**PROVIDED DATA**
[Start of section]

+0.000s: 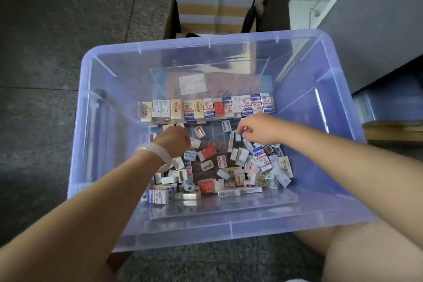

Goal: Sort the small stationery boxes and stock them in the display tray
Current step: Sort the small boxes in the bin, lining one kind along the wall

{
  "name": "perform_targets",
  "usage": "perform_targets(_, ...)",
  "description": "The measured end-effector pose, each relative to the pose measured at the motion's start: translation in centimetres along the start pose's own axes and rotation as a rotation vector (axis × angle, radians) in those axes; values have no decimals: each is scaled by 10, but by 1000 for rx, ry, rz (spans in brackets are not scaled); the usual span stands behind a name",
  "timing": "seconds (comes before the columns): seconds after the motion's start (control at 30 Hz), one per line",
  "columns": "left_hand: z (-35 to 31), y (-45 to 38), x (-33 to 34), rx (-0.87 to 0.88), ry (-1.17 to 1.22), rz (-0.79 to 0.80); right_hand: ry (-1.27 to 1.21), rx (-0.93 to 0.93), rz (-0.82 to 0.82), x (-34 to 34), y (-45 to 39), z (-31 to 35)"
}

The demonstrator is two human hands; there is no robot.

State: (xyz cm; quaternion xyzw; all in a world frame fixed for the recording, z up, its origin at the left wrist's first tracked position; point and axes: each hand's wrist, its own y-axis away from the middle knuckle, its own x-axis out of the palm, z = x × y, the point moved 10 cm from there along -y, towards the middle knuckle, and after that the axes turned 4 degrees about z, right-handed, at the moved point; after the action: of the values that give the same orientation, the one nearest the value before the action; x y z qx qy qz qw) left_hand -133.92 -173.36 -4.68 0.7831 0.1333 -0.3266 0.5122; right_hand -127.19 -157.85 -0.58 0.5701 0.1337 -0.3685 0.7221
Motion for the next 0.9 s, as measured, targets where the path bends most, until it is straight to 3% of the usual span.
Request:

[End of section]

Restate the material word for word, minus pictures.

+0.000s: 

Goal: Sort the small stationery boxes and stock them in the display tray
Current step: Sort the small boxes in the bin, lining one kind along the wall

{
  "name": "perform_targets",
  "usage": "perform_targets(_, ...)",
  "description": "The measured end-effector pose, each relative to the pose measured at the motion's start: translation in centimetres along the start pose's own axes and rotation as a rotation vector (axis × angle, radians) in those axes; values have no decimals: each is scaled by 10, but by 1000 for rx, ry, rz (spans in brackets are not scaled); the usual span stands behind a name",
  "timing": "seconds (comes before the columns): seconds after the motion's start (control at 30 Hz), one per line",
  "columns": "left_hand: z (-35 to 31), y (-45 to 38), x (-33 to 34), rx (-0.87 to 0.88), ry (-1.17 to 1.22), rz (-0.79 to 0.80); right_hand: ry (-1.27 to 1.21), rx (-0.93 to 0.93), rz (-0.82 to 0.82), x (-34 to 34), y (-45 to 39), z (-31 to 35)"
}

The demonstrator is two human hands; there is no robot.

State: (xyz cm; quaternion xyzw; all in a world frame fixed for the recording, z up, its origin at the left wrist's first tracked position; point and axes: each hand's wrist, its own y-axis away from the middle knuckle, its own x-axis out of the palm, z = x × y, the point moved 10 cm from there along -y, towards the middle knuckle, and after that the axes turned 4 degrees about z, right-handed, at the moved point; after the action: of the values that give the same orientation, the one nearest the value before the action; x y z qx qy qz qw) left_hand -133.92 -173.36 -4.68 0.7831 0.1333 -0.3266 0.5122; right_hand -127.19 -157.85 -0.58 0.5701 0.1337 -0.3685 0.7221
Motion for the next 0.9 s, as measured, targets where the path bends most, until it is straight to 3% of the usual span.
Request:

No further output remains.